┌────────

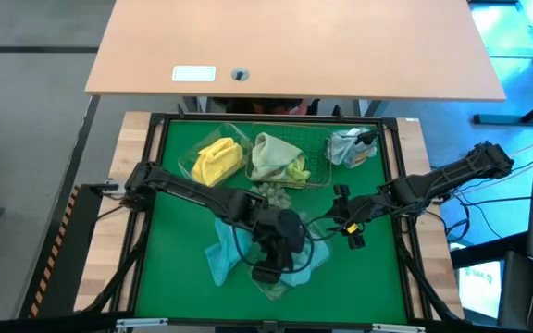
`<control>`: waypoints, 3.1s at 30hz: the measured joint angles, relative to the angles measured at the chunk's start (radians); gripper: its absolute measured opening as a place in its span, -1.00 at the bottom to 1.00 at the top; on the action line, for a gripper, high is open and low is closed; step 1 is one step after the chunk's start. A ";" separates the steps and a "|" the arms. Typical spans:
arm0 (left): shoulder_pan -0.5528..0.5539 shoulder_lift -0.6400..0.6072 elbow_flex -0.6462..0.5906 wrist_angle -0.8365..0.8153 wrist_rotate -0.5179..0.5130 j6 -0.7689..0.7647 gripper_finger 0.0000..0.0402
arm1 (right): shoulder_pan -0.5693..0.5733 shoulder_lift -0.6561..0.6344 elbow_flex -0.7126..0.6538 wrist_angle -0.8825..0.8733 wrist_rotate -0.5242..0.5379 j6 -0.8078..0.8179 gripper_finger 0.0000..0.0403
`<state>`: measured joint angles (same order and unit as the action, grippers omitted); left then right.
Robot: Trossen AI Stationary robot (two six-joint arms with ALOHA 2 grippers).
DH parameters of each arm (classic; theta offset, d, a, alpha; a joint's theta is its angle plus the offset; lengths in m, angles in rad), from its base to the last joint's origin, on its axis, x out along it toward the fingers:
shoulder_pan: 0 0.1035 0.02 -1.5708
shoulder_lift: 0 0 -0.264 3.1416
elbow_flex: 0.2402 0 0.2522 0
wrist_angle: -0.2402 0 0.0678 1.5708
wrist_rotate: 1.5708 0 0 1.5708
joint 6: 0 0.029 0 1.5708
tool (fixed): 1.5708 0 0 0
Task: Sort microfiber towel by color & place in baskets
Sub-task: Put the right blue microfiber towel into the bottom transparent bin, then put the light blue microfiber towel into the bottom transparent bin
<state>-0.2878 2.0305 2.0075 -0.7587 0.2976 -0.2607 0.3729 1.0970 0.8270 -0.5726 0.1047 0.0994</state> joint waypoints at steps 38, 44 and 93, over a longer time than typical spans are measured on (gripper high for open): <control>0.082 0.015 -0.223 0.056 -0.092 -0.078 -0.98 | 0.000 0.000 0.000 -0.004 -0.010 0.000 -0.08; 0.083 0.013 -0.297 0.186 0.025 -0.107 -0.98 | 0.000 0.000 0.000 -0.004 -0.010 0.000 -0.08; 0.141 -0.364 -0.301 0.034 -0.246 0.087 -0.30 | 0.000 0.000 0.071 -0.005 0.054 -0.054 -0.08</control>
<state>-0.1466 1.6670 1.7065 -0.7251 0.0518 -0.1735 0.3729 1.0973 0.8976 -0.5778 0.1588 0.0457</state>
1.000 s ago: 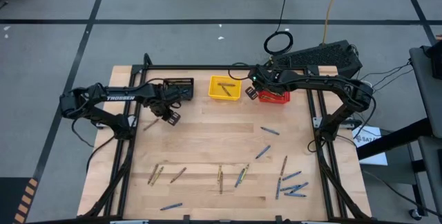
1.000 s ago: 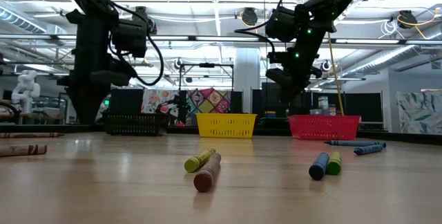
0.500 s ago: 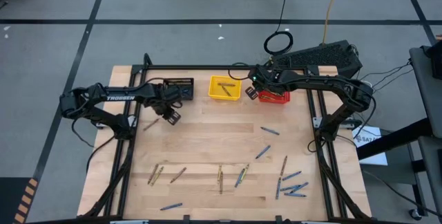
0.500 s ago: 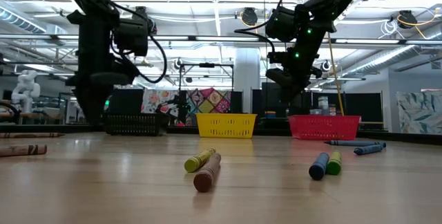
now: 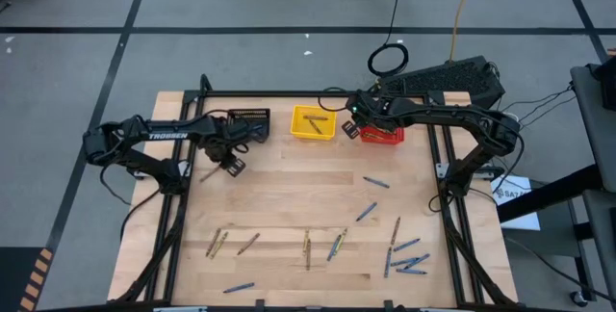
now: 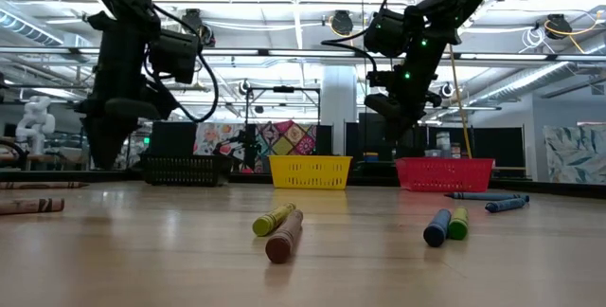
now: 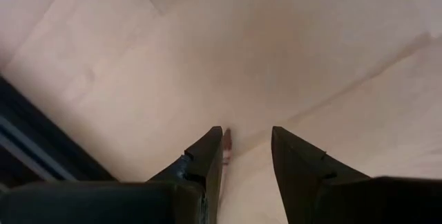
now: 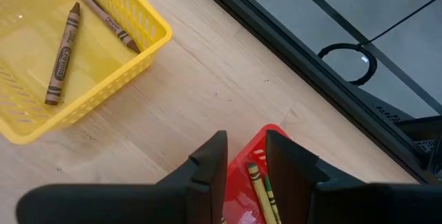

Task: Sort crayons
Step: Put the brown crayon into the yellow bin

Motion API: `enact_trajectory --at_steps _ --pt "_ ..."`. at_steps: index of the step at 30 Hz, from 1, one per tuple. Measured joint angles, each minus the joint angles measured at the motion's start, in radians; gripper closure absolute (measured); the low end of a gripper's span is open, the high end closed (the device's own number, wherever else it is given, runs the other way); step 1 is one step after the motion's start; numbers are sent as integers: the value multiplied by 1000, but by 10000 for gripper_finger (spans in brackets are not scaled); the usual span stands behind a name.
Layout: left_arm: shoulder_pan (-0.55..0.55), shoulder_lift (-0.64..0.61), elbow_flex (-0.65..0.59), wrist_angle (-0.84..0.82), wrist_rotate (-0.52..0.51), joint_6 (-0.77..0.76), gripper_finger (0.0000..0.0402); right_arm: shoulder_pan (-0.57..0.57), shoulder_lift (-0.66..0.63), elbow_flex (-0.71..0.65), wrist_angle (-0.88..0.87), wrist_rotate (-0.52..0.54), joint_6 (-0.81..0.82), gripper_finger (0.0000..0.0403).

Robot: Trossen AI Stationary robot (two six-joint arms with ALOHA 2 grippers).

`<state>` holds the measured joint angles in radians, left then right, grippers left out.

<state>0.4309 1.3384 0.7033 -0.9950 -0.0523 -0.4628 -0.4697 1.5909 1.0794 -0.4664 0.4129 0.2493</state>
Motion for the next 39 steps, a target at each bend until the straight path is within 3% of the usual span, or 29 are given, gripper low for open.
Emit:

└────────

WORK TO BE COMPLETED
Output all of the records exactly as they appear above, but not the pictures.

THE COMPLETED TASK
`<control>`: waypoints, 3.1s at 30hz: the measured joint angles, relative to the angles measured at the chunk's start (radians); gripper: its absolute measured opening as a place in its span, -1.00 at the bottom to 1.00 at the top; on the action line, for a gripper, high is open and low is closed; step 1 is one step after the chunk's start. A ";" separates the steps and a "|" the arms. Typical spans:
arm0 (left): shoulder_pan -0.5528..0.5539 shoulder_lift -0.6400..0.6072 elbow_flex -0.6462..0.5906 wrist_angle -0.8365..0.8153 wrist_rotate -0.5179..0.5130 j6 -0.7689..0.7647 gripper_finger 0.0000..0.0402
arm1 (right): shoulder_pan -0.5693..0.5733 shoulder_lift -0.6561..0.6344 elbow_flex -0.7126..0.6538 wrist_angle -0.8825..0.8733 wrist_rotate -0.5242..0.5379 j6 -0.8078..0.8179 gripper_finger 0.0000..0.0403
`<state>`: measured joint angles (same order and unit as the action, grippers omitted); left then right.
Robot: Trossen AI Stationary robot (two six-joint arms with ALOHA 2 grippers).
DH parameters of each arm (classic; theta offset, d, a, alpha; a joint's theta is its angle plus the offset; lengths in m, angles in rad), from its base to the last joint's origin, on its axis, x out along it toward the fingers:
shoulder_pan: 0 0.1035 0.02 -1.5708
shoulder_lift: 0 0 -0.264 3.1416
elbow_flex: 0.2402 0 0.2522 0
wrist_angle: -0.2402 0 0.0678 1.5708
wrist_rotate: 1.5708 0 0 1.5708
joint 6: 0 0.029 0 1.5708
tool (fixed): 1.5708 0 0 0
Task: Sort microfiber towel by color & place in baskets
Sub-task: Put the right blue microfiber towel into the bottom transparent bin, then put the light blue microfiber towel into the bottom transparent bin
<state>-0.2878 2.0305 2.0075 -0.7587 0.2976 -0.2607 0.3729 1.0970 0.8270 -0.5726 0.1047 0.0994</state> joint waypoints at steps 38, 44 and 93, over a longer time than typical spans are measured on (gripper high for open): <control>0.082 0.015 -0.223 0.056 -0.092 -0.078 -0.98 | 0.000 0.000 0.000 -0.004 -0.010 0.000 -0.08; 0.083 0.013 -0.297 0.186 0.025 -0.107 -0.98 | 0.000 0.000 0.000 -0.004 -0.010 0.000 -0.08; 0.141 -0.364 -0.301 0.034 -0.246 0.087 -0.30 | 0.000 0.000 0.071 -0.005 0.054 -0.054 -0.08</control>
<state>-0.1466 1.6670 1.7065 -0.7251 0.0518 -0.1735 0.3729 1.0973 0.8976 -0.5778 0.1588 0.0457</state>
1.000 s ago: 
1.000 s ago: 
0.500 s ago: 
0.500 s ago: 
now: 
now: 
now: 
now: 

Task: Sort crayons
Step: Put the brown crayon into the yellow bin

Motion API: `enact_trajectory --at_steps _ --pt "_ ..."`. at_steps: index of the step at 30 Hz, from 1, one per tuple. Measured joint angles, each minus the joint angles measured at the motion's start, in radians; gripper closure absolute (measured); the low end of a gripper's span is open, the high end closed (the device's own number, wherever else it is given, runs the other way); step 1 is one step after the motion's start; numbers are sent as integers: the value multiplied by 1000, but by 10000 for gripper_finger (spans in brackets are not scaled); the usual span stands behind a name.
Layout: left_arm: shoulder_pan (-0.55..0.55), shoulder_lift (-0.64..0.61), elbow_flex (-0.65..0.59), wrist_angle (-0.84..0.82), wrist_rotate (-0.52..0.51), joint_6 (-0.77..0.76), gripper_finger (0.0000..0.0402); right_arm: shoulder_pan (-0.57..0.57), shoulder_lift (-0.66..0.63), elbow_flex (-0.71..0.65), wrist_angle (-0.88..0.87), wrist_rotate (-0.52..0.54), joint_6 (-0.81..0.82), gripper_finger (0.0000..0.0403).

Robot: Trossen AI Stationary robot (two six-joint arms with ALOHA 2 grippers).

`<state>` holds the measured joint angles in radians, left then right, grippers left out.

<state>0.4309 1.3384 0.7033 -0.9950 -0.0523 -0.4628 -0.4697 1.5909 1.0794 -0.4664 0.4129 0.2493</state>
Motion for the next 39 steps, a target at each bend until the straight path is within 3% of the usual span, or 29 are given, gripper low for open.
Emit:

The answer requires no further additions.